Work item:
Once the line containing "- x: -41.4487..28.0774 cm" is found, return it and every line that follows, up to and including the final line of the material, exactly as written.

Recorded information:
....
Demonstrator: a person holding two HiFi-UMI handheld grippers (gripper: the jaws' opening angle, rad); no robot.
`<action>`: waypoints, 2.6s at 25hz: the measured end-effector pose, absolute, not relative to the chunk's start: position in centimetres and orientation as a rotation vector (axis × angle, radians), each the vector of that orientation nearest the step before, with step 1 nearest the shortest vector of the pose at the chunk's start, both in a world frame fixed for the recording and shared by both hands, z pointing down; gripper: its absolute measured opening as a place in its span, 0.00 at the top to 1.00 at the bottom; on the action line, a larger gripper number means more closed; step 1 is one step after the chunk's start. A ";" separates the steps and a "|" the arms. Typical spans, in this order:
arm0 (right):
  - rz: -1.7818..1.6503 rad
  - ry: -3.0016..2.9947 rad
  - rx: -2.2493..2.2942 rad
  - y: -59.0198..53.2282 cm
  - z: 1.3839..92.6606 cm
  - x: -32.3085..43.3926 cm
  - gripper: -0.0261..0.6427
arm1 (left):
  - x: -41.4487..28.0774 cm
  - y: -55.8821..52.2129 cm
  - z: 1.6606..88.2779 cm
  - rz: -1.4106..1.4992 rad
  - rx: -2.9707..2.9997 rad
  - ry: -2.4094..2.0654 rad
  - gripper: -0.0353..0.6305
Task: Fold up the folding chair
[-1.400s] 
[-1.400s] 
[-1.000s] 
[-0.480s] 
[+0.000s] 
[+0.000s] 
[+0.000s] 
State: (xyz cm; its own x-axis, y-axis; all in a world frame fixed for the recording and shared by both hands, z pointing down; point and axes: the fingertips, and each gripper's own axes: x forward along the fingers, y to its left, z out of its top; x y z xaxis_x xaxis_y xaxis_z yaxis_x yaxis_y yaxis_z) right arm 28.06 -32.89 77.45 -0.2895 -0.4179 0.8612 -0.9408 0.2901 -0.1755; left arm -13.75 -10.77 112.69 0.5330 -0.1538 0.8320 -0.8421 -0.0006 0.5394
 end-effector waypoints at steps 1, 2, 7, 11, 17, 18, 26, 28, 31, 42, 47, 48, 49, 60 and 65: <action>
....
Answer to this exercise:
  - x: -41.4487..28.0774 cm
  - y: -55.8821..52.2129 cm
  - z: 1.6606..88.2779 cm
  - rz: -1.4106..1.4992 rad
  - rx: -2.9707..2.9997 rad
  - ry: -2.4094..2.0654 rad
  - gripper: -0.0353..0.6305
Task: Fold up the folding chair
[-1.400s] 
[-1.400s] 
[-1.000s] 
[-0.480s] 
[+0.000s] 
[+0.000s] 
[+0.000s] 
State: (xyz cm; its own x-axis, y-axis; all in a world frame fixed for the recording and shared by both hands, z pointing down; point and axes: the fingertips, and each gripper's own axes: x forward along the fingers, y to its left, z out of its top; x y z xaxis_x xaxis_y xaxis_z yaxis_x yaxis_y yaxis_z) right arm 28.06 -32.89 77.45 -0.2895 -0.4179 0.8612 -0.9408 0.2901 -0.1755; left arm -13.75 -10.77 112.69 0.5330 -0.1538 0.8320 -0.8421 -0.0006 0.5394
 end-effector waypoints at steps 1, 2, 7, 11, 17, 18, 26, 28, 31, 42, 47, 48, 49, 60 and 65: <action>

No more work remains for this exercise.